30 Rock launched Fey’s comedy career and perhaps Kaling saw Late Night as a way of catapulting her over the Hollywood wall from her supporting role in the US version of The Office. While better known as a writer, Kaling has been racking up film credits over the last decade and is quickly becoming a recognisable star thanks to her crossover from television. After clocking many smaller supporting parts over the years, she played Mrs Who in A Wrinkle in Time, joined the all-star, all-female cast in Ocean’s 8 and now stars opposite Thompson. Fey showed her star quality by brushing shoulders with veteran screen talent, Baldwin, while Kaling chose the legendary Emma Thompson as her on-screen “mentor”.
While Late Night‘s co-star pairing of Kaling and Thompson may seem bizarre, it informs the characters and works surprisingly well as comedy counterpoints. Kaling is mousey and sweet at first, revealing a more confident and defiant streak as Molly. Thompson, who is the film’s tough undercover star/co-star as Katherine Newbury takes on a hybridised mix of UK talk show host, Jonathan Ross, and The Weakest Link’s Anne Robinson. Nominated for a Golden Globe for her satirical performance, it’s refreshing to see her take on the career-first flash of a show biz icon.

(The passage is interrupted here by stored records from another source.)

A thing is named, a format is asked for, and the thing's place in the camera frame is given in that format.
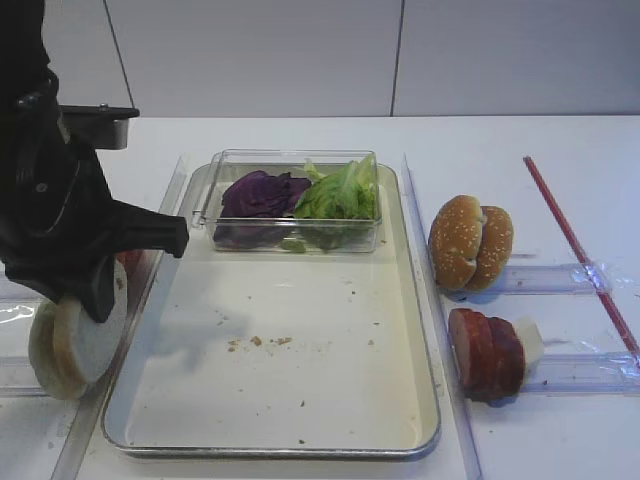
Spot middle meat patty slice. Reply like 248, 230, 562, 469
472, 313, 505, 401

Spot clear bun bottom holder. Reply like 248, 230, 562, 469
0, 356, 42, 397

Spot clear rail left of tray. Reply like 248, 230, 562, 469
49, 153, 191, 480

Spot purple cabbage leaf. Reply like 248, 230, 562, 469
220, 170, 311, 218

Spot clear plastic container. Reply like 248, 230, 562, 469
194, 149, 382, 253

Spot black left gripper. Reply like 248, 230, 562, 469
1, 78, 189, 323

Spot clear rail of tray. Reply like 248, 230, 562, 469
401, 154, 483, 479
49, 153, 191, 480

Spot rear meat patty slice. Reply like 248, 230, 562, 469
489, 317, 525, 400

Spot clear meat holder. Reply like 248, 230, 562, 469
521, 352, 639, 395

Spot bun slice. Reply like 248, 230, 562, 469
53, 260, 128, 384
28, 300, 87, 400

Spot clear rail right of tray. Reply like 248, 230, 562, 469
401, 154, 483, 479

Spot red plastic strip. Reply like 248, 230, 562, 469
523, 156, 639, 361

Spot sesame bun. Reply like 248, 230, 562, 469
428, 195, 486, 290
464, 206, 514, 291

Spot clear bun holder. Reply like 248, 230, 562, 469
487, 263, 611, 295
0, 356, 42, 397

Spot clear bun top holder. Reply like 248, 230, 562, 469
487, 263, 611, 295

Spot front sesame bun top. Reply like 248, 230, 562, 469
428, 195, 486, 290

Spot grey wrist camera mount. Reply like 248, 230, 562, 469
60, 104, 140, 150

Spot metal baking tray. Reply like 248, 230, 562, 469
102, 166, 441, 459

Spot green lettuce leaves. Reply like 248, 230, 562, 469
294, 153, 378, 220

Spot meat patty slice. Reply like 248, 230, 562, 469
472, 313, 505, 401
448, 308, 486, 390
489, 317, 525, 400

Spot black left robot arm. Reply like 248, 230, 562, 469
1, 1, 189, 323

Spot front meat patty slice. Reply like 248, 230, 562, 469
448, 308, 486, 390

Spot rear sesame bun top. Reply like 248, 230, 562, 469
464, 206, 514, 291

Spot front tomato slice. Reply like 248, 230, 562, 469
116, 249, 144, 277

It’s always good to have John Lithgow in the wings to add some whimsy, while the charming Hugh Dancy and cutthroat Amy Ryan front a sharp ensemble.

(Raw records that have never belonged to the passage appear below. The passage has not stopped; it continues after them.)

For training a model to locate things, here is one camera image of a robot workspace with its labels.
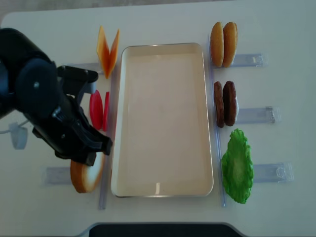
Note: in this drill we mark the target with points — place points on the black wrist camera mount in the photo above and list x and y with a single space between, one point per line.
76 81

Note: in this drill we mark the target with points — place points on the red tomato slice left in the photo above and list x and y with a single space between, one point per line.
96 110

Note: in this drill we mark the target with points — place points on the clear holder strip lettuce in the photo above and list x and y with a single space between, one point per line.
281 172

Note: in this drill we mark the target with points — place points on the black chair seat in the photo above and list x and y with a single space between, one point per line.
162 230

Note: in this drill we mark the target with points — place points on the golden bun slice right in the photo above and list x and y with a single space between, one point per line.
230 43

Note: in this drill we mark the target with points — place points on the clear holder strip patty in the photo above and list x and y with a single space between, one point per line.
266 114

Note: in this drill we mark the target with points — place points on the golden bun slice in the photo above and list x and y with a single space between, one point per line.
217 44
230 43

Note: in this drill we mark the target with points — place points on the red tomato slice right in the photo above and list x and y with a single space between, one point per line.
105 112

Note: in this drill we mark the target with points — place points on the cream rectangular metal tray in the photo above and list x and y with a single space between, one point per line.
162 140

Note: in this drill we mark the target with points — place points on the green lettuce leaf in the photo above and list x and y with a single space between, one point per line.
237 167

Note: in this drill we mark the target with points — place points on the orange cheese slice right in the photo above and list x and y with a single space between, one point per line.
113 53

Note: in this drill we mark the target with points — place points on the orange cheese slice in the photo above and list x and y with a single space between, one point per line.
102 50
113 53

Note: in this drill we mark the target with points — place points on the toasted bun slice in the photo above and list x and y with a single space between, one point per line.
85 178

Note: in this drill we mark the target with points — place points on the red tomato slice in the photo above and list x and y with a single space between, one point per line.
105 112
96 110

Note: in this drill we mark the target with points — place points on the brown meat patty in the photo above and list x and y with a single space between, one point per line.
230 103
218 99

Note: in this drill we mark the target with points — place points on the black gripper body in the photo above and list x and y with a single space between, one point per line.
63 129

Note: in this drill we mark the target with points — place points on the brown meat patty left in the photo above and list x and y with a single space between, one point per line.
218 99

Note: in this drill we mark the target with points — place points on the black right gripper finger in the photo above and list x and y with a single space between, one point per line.
97 141

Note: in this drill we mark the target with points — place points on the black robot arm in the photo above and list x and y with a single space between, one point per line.
49 97

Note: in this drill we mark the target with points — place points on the golden bun slice left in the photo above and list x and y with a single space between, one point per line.
217 44

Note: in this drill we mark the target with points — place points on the brown meat patty right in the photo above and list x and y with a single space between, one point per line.
230 103

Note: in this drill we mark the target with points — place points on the orange cheese slice left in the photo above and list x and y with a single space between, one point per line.
102 50

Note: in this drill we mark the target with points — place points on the clear long rail right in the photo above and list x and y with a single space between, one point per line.
216 131

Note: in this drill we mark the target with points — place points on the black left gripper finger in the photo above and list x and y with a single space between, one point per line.
88 159

“I don’t know how long I can keep smiling like this…”
From the outset, the idea of a long-running talk show host and their protege may have faint echoes of Trevor Noah’s remarkable takeover of The Daily Show. Carrying the same spirit of long overdue change under director, Nisha Ganatra, it may have been an inspiration. Late Night revels in its contemporary and fresh approach and handling of contentious gender, race and political issues. Talk shows are known for scouring current news for comedy material, yet the irony is that often the calling out and finger-pointing needs to start at home.
Using the platform of an all-male, all-white writing team working for a lone female Late Night talk show… it’s a great opportunity for Kaling to lampoon tired writing room and comedy cliches. Late Night ran the risk of becoming a preachy cringe fest, but is smarter than that, opting to peel away layers instead of alienating audiences. Talking about the ultimate meritocracy that is comedy, Kaling uses her collective talents to help empower, reset stereotypes and disarm the patriarchal perspective that still haunts comedy today.

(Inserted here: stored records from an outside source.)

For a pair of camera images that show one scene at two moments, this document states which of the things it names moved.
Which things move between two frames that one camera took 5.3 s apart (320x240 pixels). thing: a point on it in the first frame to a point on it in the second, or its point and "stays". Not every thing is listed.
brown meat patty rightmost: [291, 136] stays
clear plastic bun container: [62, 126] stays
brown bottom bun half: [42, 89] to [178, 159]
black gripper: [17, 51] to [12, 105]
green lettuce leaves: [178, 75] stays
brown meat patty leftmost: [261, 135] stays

Late Night does lose its way a bit in the second act, trying to balance its entertainment and message objectives, but it’s underpinned by strong performances. The battle of the sexes comedy is often laugh-out-loud funny and the “has-been” drama comes through strongly. While the co-lead pairing is unexpected and a little awkward as their stories compete for centre stage, it works surprisingly well. Kaling’s writing is brave, crisp, timely and fresh… tackling real issues with sensitivity without flaking out. It may lean quite heavily on it’s 30 Rock “inspiration” but keeps a good and consistent level of tension, humour and emotional connection.